_EXERCISE REQUIREMENTS:_ Give the listing again in full and exactly, apart from its pictures.

▼

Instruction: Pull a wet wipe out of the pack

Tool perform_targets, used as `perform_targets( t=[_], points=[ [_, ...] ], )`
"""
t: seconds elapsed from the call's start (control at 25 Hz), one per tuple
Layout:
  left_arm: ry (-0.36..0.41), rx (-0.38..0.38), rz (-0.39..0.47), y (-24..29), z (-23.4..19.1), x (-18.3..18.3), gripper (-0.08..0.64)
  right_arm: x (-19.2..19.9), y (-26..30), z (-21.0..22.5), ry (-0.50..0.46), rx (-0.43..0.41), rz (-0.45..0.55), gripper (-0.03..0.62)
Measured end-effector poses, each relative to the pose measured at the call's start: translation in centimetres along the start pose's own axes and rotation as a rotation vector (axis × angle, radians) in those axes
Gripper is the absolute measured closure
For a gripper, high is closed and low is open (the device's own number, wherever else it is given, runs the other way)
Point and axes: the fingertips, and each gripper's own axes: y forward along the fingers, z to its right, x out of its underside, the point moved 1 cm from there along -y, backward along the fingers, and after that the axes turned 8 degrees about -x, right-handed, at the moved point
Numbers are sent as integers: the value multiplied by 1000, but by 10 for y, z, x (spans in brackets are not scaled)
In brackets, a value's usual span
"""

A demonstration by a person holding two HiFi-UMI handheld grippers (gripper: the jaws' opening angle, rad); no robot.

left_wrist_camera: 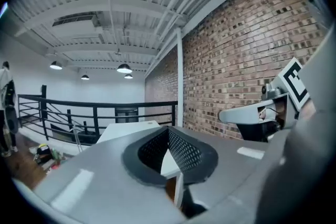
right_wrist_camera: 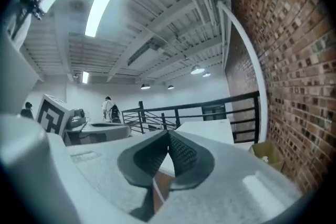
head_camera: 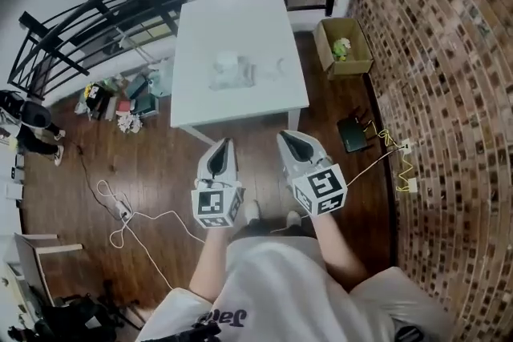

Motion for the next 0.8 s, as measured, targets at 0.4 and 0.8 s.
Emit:
perform_targets(
  t=[0.4,0.8],
  points=[
    [114,84,190,-18,8,-56,545,-70,-19,-14,-134,108,110,600],
    [42,117,212,-21,-13,-68,545,-84,29,-86,-185,-35,73,600]
  ],
)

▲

_ANSWER TO THIS PROBLEM:_
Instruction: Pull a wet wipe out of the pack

Tool perform_targets, used as `perform_targets( t=[_], points=[ [_, ...] ], )`
"""
t: seconds elapsed from the call's start (control at 25 Hz), one per tuple
Layout:
  left_arm: ry (-0.36..0.41), rx (-0.38..0.38), rz (-0.39..0.47), y (-24..29), z (-23.4..19.1), x (-18.3..18.3), gripper (-0.08..0.64)
  right_arm: x (-19.2..19.9), y (-26..30), z (-21.0..22.5), ry (-0.50..0.46), rx (-0.43..0.41), rz (-0.45..0.55), gripper (-0.03..0.62)
Measured end-effector poses, each relative to the pose measured at the call's start: translation in centimetres along the start pose's own axes and rotation as a rotation vector (axis × angle, radians) in those axes
Gripper is the absolute measured closure
For a gripper, high is closed and low is open (the device's own number, wherever else it is given, runs the other way)
Point and axes: the fingertips, and each gripper's own axes: y forward along the fingers, z to its right, x out of its underside, the point moved 1 cm from there along -y, backward along the fingers, and after that the axes turned 8 degrees about -x, right-handed, at the moved point
Numbers are sent as integers: the value multiplied by 1000, but by 10 for y, z, x (spans in brackets are not scaled)
In brackets, a value's usual span
"""

A demonstration by a person holding two HiFi-UMI handheld grippers (gripper: the jaws' opening angle, rad); no robot.

left_wrist_camera: 
right_wrist_camera: 
head_camera: 

Motion for the next 0.8 s, as measured, targets at 0.4 and 0.8 s.
Emit:
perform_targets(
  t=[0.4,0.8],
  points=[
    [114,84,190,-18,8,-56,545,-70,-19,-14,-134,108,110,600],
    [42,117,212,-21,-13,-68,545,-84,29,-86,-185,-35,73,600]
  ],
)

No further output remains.